Abdelkrim -également originaire de Bouira - dira avoir été appelé à la rescousse par Rabah qui se plaignait de l'embrayage du Master : «Il m'a demandé de le rejoindre à Yellel à bord du second Master. Nous avons chargé les instruments de musique dans le second fourgon et j'ai pris le sien. Je suis mécanicien de formation et comme j'ai vu que la panne n'était pas très sérieuse, j'ai continué jusqu' à Oran pour récupérer le mobilier du frère de Rabah qui avait déménagé», expliquera-t-il en affirmant ne rien savoir de la drogue.

Quant à Z. Ahmed et M. Djelloul, ils diront ne rien comprendre à ce qui leur arrive étant donné qu'ils ne connaissent pas les autres accusés et qu'ils n'ont rien fait d'illégal.

Un réseau bien huilé

Ce qui n'empêchera pas le ministère public de requérir la perpétuité pour l'ensemble des accusés, considérant qu'ils constituent un réseau aux mécanismes bien huilés, chacun jouant un rôle bien précis. Dans son bref réquisitoire, le magistrat rappellera la saisie des 649 kg de kif et d'importantes sommes d'argent, la découverte de véhicules dotés de caches spécialement aménagées pour le transport de stupéfiants pour conclure que les faits ne souffrent d'aucune ambiguïté. Il ne fait aucun doute que les accusés sont coupables des graves accusations qui leurs sont reprochées.

La défense, elle, a d'abord tenté de démonter la charge d'importation de drogue, dont les éléments constitutifs, dira-t-elle, n'ont pas été démontrés : «Qui est allé au Maroc pour faire rentrer la drogue ?», s'est-elle interrogée en tentant également de battre en brèche l'accusation de trafic en bande organisée qui implique une structure importante, hiérarchisée, puissante et dotée d'importants moyens d'action.

Bien entendu, l'avocat de G. Youcef plaidera les circonstances atténuantes pour son client qui, dira-t-il, a été une proie facile pour D. Samir en raison de son problème de logement.

De la présomption d'innocence

Toutes les autres robes noires demanderont l'acquittement de leurs clients respectifs pour absence d'éléments de culpabilité probants.
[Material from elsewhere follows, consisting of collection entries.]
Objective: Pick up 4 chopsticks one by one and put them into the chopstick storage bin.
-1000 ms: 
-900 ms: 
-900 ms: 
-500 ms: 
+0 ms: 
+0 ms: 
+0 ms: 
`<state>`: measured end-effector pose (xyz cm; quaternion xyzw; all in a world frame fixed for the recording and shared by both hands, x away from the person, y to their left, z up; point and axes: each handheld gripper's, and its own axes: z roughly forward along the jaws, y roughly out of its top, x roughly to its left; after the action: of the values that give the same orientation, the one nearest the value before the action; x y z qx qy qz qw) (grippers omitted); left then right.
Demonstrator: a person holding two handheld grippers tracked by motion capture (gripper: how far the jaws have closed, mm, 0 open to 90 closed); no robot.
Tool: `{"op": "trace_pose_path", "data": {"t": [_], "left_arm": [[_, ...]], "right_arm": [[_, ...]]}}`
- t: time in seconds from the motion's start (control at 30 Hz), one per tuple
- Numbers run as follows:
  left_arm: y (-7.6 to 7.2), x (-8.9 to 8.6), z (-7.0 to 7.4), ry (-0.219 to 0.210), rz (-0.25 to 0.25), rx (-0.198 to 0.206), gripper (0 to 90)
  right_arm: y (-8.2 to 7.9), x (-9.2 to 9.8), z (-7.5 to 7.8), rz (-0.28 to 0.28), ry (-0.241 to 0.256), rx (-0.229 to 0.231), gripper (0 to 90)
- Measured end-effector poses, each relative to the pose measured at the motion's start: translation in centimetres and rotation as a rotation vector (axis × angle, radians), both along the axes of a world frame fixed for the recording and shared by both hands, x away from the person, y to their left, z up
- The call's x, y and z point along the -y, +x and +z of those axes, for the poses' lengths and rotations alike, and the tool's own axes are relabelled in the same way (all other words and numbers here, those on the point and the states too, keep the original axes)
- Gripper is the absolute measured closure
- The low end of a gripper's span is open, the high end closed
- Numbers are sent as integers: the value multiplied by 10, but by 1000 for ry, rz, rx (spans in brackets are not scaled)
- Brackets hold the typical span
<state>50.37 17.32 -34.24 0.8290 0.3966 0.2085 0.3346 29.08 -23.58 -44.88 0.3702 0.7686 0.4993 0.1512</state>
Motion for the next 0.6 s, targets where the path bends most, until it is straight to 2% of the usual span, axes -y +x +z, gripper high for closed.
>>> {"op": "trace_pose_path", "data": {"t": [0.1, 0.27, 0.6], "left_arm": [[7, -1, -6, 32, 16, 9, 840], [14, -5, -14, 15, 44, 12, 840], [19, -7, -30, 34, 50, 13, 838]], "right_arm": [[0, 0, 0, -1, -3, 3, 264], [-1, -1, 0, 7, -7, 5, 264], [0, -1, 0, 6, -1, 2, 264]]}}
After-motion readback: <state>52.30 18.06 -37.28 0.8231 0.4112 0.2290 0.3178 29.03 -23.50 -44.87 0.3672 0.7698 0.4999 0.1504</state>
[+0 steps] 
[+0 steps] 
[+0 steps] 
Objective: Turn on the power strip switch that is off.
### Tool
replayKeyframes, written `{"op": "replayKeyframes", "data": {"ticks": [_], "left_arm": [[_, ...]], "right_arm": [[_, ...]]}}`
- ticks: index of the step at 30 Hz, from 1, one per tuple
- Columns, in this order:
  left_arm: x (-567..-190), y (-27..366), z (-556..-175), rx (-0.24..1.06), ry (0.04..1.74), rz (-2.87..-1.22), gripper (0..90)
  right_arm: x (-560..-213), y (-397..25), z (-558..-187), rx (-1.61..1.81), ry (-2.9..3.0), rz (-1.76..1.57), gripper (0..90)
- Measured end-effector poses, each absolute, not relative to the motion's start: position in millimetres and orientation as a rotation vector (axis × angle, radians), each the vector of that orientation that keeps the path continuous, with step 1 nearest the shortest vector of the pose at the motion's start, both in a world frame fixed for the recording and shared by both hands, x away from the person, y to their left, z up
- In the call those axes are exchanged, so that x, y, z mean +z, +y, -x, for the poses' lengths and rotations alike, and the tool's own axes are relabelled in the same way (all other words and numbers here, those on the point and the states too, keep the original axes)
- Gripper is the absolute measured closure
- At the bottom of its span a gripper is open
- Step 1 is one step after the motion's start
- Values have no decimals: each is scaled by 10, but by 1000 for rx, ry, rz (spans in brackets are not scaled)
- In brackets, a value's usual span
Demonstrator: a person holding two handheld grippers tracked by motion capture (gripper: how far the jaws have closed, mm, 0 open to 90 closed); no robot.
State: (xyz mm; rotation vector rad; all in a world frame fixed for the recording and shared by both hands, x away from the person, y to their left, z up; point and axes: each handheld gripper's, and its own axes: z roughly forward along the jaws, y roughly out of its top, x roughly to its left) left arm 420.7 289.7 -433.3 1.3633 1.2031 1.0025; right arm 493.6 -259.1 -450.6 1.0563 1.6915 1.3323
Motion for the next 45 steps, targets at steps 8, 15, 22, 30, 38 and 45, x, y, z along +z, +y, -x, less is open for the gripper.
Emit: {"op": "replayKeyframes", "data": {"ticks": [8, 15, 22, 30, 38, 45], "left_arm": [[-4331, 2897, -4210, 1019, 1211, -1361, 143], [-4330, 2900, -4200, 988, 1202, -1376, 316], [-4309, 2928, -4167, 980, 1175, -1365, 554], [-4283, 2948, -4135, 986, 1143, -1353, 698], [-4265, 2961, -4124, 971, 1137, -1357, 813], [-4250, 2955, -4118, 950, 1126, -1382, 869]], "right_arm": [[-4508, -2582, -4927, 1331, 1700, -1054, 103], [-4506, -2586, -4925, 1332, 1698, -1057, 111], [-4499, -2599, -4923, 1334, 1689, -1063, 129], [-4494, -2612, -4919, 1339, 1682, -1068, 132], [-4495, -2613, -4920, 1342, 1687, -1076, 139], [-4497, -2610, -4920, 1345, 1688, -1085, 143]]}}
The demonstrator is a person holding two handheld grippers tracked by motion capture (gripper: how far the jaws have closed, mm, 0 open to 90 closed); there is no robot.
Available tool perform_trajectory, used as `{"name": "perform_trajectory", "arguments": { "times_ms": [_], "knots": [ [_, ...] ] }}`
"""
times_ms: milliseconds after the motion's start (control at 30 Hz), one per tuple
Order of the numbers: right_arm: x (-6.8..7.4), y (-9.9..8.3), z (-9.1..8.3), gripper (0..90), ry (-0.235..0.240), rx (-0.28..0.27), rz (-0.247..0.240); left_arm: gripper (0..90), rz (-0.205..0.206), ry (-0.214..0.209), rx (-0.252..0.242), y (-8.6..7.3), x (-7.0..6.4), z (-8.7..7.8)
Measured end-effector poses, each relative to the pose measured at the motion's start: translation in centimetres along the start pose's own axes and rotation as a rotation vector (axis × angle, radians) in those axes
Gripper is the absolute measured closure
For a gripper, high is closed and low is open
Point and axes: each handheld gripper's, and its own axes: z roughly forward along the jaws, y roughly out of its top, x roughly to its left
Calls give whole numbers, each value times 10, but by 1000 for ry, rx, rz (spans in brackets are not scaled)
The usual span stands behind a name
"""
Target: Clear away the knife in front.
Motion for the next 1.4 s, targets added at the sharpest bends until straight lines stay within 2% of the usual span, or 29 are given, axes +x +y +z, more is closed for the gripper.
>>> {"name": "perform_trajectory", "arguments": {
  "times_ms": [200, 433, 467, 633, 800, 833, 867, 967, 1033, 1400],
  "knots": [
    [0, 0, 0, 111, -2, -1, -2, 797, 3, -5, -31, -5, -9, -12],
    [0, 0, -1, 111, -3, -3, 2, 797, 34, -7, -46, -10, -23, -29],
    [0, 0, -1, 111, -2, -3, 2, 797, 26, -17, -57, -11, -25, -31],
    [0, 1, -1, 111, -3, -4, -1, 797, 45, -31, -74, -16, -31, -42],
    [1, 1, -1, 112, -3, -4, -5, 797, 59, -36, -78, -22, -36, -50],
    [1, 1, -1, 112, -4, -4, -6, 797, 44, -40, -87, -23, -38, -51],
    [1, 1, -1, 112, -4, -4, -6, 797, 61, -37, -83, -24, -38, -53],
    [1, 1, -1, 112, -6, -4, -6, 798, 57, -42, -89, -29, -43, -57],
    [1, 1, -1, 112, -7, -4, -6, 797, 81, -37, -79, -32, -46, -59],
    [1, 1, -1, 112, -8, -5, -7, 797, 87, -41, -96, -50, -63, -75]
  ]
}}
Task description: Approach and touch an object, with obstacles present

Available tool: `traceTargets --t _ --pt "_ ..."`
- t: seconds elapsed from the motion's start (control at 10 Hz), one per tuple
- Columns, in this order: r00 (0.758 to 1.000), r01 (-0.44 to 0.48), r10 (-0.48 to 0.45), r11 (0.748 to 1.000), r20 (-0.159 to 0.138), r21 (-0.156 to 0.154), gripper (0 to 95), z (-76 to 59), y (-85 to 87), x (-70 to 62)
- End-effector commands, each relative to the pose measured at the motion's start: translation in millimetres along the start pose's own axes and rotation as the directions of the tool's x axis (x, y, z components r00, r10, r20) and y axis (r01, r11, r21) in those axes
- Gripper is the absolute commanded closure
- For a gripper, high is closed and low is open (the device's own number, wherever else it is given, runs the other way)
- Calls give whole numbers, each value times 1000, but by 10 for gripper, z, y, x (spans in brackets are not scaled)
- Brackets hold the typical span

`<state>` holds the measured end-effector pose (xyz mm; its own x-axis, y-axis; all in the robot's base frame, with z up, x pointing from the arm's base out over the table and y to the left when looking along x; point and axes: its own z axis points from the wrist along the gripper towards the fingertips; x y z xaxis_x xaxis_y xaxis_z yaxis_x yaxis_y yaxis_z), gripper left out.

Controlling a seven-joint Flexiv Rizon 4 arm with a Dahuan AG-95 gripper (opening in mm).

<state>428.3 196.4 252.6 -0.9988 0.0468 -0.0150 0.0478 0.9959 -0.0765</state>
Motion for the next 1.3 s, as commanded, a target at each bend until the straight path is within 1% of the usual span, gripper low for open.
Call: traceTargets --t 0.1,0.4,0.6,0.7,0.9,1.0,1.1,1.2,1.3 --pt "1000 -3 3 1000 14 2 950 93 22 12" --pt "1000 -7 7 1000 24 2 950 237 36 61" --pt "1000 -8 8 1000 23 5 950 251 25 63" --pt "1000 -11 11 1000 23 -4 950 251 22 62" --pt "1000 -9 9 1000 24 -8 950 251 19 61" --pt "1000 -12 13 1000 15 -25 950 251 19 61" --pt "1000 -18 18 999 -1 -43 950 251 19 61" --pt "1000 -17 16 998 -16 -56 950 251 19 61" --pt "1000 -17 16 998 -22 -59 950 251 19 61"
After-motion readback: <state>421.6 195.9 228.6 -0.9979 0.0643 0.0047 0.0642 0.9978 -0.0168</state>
Au cours d'une intervention «didactique», un avocat au long cours avertira le tribunal contre les préjugés qui ne servent ni la justice ni l'Etat de droit. Il regrettera que les avancées, enregistrées sur papier dans le sillage de la réforme de la justice, ne se soient pas encore traduites sur le terrain : «L'instruction reste insuffisante et les arrêts de renvois sont toujours bâtis sur les PV de la gendarmerie ou de la police», déplorera-t-il, ce qu'il considère comme un travail à charge qui ignore les droits des accusés. Et cela en contradiction avec le principe de la présomption d'innocence qui doit toujours prévaloir.